Steve: It’s implementable. People question whether it can be implemented. My view is, for instance, the public company accounting oversight board agreement, PCAOB agreement with the Ministry of Finance and the CSRC, allowed for an audit of Chinese companies and Hong Kong companies that are listed on the New York Stock Exchange and Nasdaq. And people for years said, “Well, that will never be possible.”
Well, guess what? It was done, and the audits are now occurring, and it’s fine. So, these companies remain listed on NYSE and Nasdaq. So, people say, “Well, these end-use certifications would require audit.” I say, “Sure. See if the customer, the buyer, is willing to have that audit. If it does, then we should move forward with it.” So, if there is any kind of amount of trust, the buyer and the seller and the two governments should be able to reach some agreement on how we can verify those end-use certifications.
Interviewer: I think the Netherlands on Friday also announced that they’re going to impose restrictions on semiconductor export to China. I mean, how do you look at this? There seems to be these concerted efforts from the U.S. government and other Western allies to cut China off.
Steve: That’s semiconductor manufacturing equipment. So, here, we’ve just talked about end-use certifications. If the equipment is in China, then it really is virtually impossible to have an end-use certification. So, I think that’s why the Netherlands ultimately decided to impose those restrictions. We haven’t talked about the relationship between Russia and China and how that’s affected the American perception of China and even more so the European perception of China. That the partnership between China and Russia has deeply impacted the view of Europeans and Americans in their view of the Chinese government. And that, in part, has led to restrictions on exports from Europe.
Interviewer: Now, I think your friend, Ray Dalio, also mentioned recently, over the next 18 months, it’s going to be getting even tougher for the relations between the two countries with the presidential elections coming up. Do you agree with him?
Steve: Well, I think the media focuses on the election. The American people are not focused on the election right now.
Interviewer: What are they focused on?
Steve: They’re focused on inflation, they’re focused on the economy, they’re focused on education. They’re focused on, are we gonna have another pandemic? All of the things that kind of disrupted life over the last three years, is their focus. The campaigning doesn’t start until the beginning of the year of the election. So, we have, between now and January, a period where we can make progress in an unpoliticized way on U.S.-China relations.
So, as I said, the window of opportunity exists between now and when President Xi comes to San Francisco in November to really make progress so that when President Xi and President Biden meet, we can have concrete outcomes that benefit the peoples of China and the United States. Not theoretical 30,000-foot kind of agreements, but things which have immediate benefits.

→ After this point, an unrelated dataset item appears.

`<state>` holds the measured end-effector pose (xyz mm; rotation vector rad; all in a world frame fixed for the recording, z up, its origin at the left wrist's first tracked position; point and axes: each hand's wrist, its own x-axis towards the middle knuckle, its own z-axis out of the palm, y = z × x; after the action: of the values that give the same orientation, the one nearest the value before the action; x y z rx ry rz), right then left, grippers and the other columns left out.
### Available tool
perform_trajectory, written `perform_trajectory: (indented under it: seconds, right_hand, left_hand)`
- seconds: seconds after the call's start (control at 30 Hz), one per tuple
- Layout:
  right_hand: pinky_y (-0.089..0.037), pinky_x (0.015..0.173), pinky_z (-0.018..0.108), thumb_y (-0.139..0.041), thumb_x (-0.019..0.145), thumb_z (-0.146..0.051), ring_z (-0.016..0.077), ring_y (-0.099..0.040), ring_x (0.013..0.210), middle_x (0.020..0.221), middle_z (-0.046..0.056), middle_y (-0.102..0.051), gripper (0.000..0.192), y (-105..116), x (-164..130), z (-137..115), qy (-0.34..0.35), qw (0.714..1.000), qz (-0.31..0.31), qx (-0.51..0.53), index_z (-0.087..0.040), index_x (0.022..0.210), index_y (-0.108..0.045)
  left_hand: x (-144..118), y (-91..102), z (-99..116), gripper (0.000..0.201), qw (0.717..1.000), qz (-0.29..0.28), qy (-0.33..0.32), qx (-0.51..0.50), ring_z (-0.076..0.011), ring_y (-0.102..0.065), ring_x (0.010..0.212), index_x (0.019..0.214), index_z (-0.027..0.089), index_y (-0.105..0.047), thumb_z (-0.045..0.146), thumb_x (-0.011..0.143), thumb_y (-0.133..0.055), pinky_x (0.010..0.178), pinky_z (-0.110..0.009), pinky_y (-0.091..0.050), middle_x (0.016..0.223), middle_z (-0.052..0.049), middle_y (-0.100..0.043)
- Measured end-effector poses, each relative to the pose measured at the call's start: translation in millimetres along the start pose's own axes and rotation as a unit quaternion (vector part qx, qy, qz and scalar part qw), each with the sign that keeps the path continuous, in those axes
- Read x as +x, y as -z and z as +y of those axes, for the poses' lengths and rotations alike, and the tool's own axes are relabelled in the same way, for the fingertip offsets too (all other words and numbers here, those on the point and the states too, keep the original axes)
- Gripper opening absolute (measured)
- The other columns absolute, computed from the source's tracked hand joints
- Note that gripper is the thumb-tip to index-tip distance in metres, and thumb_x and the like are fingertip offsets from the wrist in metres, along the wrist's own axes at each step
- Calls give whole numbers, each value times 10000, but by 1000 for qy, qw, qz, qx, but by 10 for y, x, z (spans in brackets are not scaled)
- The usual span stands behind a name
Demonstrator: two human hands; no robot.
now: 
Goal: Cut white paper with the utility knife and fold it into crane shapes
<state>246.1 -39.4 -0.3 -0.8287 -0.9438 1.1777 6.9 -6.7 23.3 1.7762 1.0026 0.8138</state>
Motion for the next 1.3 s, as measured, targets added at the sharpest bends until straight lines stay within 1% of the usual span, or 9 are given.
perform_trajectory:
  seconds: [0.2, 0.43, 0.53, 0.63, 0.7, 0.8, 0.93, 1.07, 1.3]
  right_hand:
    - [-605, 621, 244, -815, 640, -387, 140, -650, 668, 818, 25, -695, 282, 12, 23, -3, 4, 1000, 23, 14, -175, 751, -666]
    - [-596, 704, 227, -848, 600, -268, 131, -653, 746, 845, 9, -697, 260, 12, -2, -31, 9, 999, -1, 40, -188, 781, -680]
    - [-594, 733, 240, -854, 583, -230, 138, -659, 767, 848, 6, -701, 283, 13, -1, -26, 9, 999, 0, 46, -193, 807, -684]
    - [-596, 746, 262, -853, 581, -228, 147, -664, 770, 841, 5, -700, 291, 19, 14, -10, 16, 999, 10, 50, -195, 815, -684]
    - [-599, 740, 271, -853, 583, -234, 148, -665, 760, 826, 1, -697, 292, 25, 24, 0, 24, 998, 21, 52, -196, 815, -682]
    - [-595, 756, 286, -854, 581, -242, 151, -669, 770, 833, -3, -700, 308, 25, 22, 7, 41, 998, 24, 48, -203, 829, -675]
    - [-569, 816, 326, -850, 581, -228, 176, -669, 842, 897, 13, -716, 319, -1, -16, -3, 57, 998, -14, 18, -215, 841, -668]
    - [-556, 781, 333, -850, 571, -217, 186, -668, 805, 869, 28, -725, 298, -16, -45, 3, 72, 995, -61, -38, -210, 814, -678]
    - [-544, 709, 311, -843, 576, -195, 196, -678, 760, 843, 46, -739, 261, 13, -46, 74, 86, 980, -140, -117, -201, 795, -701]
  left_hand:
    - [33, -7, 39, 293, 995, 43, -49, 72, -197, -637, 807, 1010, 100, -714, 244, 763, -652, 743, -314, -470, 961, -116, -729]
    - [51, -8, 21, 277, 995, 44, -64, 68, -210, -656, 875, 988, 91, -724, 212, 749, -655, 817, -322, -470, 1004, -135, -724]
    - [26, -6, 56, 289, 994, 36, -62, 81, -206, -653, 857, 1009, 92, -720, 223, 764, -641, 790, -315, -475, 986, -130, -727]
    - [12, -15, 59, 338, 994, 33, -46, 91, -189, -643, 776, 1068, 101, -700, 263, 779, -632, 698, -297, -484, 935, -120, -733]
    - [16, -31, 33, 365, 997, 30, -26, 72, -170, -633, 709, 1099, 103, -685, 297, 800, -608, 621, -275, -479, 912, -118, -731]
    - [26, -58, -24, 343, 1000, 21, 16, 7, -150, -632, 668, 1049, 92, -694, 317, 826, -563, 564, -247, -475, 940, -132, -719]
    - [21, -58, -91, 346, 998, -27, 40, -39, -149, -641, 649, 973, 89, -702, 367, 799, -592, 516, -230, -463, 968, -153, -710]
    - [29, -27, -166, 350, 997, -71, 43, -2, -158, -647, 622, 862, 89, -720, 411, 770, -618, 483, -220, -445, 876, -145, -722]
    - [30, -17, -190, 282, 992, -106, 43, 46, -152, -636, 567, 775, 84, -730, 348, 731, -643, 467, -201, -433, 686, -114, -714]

And I will urge the Biden administration to do that, and I will urge the Chinese government to do that. I’m always hoping that we will have flights that will back to millions of people traveling between the United States and China. That we have rational kind of lines where the United States and China can cooperate and areas probably where we can’t cooperate. But the people-to-people exchanges get going again, and that serves as the foundation of a much better U.S.-China relationship. That the president of China, the president of the United States, speak and meet every quarter, that they have real communications where we can kind of be deciding what is going on in the world. Where we can be combating climate change. Where we can be providing for the benefits of the Chinese and American people.